▶ **Data**
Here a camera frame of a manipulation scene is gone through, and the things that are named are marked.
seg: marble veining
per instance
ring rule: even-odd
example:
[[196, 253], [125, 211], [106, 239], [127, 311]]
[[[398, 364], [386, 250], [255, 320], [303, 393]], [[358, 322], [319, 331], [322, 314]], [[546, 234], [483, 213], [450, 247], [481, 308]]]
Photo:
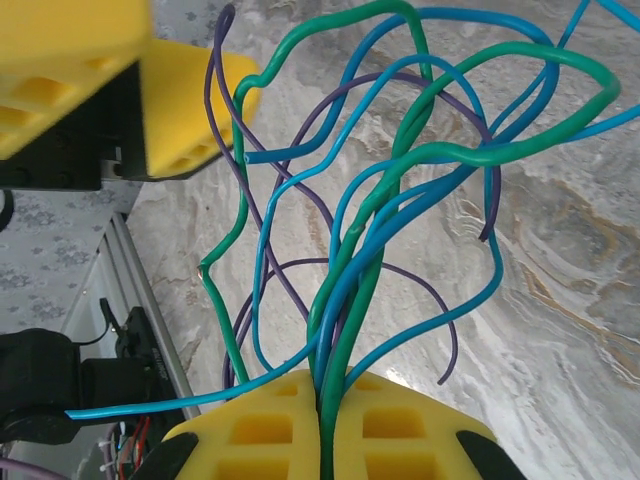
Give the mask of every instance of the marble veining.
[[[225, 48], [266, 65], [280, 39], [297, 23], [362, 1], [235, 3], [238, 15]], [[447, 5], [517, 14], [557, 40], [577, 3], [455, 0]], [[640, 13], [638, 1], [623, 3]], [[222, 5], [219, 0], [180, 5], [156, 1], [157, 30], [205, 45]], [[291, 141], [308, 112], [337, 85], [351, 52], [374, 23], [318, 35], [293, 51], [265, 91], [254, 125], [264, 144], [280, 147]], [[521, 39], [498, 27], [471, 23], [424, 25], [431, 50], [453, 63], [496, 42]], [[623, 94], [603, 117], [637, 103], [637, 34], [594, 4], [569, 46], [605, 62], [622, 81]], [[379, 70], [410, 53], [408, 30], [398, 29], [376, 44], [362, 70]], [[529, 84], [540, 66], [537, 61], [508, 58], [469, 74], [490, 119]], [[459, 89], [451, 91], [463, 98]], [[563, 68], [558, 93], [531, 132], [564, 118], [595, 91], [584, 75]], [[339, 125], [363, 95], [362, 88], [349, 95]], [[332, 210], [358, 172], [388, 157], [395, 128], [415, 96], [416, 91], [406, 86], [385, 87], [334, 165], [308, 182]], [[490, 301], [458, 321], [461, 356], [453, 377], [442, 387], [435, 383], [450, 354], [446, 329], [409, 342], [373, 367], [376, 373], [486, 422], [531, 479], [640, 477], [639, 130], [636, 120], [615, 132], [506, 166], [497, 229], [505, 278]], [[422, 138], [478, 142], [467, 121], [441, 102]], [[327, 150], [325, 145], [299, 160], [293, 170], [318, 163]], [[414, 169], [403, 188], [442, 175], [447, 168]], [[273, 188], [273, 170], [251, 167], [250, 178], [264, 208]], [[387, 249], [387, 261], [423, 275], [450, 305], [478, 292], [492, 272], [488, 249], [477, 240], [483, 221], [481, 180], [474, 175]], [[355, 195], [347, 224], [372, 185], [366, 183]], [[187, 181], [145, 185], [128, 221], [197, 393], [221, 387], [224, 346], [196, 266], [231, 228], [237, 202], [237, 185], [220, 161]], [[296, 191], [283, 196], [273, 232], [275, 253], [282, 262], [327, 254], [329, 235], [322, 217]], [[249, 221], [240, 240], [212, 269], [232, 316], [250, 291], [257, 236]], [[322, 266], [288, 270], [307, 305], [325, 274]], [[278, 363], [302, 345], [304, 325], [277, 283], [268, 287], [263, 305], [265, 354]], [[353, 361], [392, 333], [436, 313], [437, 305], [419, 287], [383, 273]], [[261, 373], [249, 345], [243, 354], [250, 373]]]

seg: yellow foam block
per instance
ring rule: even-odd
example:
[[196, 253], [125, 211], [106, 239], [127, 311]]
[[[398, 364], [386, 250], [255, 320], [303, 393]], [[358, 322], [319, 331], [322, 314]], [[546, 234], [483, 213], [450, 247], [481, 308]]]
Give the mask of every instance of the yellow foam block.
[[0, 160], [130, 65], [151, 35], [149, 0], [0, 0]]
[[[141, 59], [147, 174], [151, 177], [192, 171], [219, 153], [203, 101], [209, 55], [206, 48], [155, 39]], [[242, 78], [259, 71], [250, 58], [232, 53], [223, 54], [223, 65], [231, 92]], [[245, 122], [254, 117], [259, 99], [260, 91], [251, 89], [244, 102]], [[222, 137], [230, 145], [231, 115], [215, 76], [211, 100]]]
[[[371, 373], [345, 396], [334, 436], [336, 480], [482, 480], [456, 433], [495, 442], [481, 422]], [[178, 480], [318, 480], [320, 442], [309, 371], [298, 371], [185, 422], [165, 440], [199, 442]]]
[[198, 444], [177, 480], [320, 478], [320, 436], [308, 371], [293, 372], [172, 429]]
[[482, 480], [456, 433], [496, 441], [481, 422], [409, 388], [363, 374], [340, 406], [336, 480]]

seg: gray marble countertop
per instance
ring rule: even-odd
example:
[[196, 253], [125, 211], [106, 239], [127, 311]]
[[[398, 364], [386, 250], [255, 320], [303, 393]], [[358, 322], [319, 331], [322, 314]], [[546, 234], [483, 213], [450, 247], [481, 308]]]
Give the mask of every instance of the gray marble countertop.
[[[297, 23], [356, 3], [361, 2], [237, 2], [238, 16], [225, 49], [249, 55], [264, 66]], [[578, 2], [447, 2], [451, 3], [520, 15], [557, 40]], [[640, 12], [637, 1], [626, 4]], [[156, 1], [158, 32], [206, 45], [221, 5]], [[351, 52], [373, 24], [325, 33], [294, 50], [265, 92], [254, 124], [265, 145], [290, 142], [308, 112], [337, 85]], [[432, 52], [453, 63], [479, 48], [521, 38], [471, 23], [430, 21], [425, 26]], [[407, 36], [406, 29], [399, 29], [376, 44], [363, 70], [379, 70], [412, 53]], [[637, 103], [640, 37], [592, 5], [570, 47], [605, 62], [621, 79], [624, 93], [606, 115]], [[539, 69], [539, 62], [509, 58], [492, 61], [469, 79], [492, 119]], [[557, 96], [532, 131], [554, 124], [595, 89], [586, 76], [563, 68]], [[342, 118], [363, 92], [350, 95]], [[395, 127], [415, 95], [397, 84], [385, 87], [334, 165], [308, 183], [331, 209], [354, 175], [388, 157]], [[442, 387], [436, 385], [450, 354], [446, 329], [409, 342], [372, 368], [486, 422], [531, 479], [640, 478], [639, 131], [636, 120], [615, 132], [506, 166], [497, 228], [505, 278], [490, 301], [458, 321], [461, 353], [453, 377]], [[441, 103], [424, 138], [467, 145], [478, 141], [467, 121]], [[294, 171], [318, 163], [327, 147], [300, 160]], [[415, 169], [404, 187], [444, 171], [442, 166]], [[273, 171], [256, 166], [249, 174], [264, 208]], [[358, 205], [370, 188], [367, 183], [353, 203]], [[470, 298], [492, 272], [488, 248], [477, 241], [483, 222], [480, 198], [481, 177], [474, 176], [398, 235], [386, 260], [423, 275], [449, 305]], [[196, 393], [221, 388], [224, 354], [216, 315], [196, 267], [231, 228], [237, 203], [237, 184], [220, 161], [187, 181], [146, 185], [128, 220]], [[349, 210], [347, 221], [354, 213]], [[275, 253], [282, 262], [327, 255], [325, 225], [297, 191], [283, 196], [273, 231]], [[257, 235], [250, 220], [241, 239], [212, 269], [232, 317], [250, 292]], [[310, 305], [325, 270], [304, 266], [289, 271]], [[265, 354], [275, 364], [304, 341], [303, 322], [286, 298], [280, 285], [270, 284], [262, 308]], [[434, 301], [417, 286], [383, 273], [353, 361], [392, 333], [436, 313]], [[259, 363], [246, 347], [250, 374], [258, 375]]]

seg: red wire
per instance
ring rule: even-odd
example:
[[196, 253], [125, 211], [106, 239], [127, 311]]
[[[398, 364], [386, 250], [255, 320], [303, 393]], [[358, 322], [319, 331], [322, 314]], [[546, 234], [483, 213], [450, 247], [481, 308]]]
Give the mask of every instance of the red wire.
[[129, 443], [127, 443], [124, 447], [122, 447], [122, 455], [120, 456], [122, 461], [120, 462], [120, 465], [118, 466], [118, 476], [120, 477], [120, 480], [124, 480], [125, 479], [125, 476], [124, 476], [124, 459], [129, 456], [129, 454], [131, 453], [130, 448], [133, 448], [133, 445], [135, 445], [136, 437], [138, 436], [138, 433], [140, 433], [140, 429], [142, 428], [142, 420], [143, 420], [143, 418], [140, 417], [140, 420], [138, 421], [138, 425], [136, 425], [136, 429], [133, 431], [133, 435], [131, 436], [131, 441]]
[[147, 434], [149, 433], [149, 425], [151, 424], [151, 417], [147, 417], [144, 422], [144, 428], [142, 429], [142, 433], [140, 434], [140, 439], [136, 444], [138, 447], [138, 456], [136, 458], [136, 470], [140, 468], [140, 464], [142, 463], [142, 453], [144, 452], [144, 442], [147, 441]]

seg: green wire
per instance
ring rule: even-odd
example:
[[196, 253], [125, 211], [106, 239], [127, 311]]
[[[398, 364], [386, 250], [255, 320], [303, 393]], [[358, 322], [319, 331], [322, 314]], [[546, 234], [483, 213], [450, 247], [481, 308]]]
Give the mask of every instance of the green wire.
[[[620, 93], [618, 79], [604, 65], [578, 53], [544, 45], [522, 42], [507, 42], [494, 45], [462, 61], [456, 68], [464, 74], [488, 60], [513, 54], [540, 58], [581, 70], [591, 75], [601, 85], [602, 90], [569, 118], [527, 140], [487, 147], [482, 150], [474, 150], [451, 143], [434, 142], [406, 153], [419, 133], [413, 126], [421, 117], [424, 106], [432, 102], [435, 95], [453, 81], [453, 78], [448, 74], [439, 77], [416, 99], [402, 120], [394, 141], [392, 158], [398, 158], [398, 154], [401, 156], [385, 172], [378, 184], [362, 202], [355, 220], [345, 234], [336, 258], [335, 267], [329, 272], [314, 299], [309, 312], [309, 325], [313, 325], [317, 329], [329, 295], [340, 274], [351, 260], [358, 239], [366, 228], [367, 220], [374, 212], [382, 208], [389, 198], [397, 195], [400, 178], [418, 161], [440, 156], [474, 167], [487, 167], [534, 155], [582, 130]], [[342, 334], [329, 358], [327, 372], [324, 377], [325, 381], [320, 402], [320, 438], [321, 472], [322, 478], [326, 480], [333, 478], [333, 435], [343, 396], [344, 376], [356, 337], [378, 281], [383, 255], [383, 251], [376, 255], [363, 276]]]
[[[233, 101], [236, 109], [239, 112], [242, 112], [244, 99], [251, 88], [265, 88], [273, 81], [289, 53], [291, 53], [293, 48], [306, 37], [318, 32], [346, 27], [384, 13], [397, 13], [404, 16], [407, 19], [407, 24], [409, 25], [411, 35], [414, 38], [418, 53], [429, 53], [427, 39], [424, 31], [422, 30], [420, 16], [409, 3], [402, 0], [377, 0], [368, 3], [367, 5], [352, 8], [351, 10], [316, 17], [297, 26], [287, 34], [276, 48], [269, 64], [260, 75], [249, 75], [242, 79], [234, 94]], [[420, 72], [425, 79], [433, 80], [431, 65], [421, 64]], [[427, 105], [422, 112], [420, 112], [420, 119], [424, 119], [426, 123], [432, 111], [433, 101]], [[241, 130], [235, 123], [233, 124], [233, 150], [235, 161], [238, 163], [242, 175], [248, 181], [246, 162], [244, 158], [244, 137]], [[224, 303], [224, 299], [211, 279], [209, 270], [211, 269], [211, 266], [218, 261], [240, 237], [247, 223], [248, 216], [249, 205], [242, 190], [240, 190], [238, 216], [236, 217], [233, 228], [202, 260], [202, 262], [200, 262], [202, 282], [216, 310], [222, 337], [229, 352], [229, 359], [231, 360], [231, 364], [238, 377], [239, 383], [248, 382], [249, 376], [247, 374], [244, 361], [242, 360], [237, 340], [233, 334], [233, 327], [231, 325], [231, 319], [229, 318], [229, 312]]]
--
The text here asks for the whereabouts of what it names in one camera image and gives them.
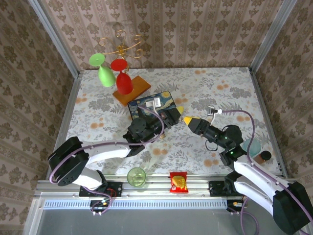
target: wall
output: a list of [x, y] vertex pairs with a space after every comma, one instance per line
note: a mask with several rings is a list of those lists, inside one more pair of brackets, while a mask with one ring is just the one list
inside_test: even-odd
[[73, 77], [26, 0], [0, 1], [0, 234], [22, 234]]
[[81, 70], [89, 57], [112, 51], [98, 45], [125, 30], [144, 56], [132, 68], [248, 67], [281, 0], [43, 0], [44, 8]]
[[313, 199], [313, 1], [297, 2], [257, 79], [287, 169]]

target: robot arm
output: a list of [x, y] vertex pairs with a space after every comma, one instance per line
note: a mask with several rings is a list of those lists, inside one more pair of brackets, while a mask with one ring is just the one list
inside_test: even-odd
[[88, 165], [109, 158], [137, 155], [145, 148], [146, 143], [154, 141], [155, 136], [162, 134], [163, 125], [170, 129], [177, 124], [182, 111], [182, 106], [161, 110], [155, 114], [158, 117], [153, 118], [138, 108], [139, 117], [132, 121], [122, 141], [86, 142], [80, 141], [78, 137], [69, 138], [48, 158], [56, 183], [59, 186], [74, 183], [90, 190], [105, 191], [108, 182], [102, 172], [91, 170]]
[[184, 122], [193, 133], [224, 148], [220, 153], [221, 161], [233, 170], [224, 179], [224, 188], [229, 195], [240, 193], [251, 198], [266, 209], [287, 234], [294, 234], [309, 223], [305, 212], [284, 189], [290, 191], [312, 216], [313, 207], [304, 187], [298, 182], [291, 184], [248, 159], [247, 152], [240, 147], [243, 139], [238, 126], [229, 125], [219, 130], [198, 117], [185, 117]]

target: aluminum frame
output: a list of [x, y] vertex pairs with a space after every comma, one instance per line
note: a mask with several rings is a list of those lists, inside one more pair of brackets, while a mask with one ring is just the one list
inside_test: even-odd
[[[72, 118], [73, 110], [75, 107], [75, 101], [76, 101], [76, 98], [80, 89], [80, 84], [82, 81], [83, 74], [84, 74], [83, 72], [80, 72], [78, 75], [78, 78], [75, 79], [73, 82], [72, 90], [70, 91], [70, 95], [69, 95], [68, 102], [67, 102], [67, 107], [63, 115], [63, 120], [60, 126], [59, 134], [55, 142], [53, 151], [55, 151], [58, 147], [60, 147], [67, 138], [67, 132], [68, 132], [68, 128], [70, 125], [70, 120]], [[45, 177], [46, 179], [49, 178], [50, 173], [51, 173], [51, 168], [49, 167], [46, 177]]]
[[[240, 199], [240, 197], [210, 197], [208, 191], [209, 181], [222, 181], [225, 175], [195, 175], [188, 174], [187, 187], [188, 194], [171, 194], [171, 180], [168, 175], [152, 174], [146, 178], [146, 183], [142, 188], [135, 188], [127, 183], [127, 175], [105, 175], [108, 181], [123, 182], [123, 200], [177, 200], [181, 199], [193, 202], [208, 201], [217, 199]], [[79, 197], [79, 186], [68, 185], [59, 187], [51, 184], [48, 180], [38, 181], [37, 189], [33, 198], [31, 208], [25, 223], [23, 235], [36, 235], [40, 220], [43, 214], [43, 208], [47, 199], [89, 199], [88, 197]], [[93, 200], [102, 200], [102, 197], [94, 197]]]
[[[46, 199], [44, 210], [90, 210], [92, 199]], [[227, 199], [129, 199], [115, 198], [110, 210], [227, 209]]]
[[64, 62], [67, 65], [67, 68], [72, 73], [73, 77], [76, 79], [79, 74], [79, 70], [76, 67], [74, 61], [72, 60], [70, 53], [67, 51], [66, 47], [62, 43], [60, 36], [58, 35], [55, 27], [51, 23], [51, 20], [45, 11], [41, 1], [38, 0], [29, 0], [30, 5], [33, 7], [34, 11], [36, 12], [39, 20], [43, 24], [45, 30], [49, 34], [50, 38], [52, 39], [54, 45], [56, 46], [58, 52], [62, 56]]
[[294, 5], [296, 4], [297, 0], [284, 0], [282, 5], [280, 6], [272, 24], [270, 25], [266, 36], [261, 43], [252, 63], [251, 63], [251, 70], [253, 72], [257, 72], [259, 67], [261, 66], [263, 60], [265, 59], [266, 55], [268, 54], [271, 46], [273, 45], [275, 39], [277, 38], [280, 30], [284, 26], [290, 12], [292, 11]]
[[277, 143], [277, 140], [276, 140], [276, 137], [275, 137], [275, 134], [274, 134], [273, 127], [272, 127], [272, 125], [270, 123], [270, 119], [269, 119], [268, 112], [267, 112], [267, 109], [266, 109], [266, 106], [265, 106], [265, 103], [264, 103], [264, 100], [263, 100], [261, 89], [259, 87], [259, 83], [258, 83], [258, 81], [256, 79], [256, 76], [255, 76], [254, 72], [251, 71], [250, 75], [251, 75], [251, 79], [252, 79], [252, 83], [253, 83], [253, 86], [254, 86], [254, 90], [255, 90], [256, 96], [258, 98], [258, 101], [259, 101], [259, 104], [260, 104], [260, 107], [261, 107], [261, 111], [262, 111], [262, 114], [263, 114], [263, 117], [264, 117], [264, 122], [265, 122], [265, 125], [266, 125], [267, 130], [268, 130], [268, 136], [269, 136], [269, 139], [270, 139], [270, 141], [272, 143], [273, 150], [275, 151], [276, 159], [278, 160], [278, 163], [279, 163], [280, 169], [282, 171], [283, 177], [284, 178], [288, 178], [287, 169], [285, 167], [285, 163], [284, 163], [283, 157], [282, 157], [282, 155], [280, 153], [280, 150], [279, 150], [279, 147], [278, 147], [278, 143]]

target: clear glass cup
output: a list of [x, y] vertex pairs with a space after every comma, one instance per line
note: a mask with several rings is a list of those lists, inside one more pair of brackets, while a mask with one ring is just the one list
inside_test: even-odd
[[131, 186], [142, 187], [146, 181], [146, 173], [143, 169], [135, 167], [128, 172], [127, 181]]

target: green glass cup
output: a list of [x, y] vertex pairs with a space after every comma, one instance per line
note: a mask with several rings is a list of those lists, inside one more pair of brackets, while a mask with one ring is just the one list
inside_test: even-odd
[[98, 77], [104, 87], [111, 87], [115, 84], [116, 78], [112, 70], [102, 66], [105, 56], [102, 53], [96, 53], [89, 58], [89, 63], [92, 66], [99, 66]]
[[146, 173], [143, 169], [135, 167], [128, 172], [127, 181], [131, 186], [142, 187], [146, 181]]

▶ **To do**
Every line in the material above that has the word "target" should be copied.

▶ **Answer box**
target: wall
target: robot arm
target: aluminum frame
target: clear glass cup
target: green glass cup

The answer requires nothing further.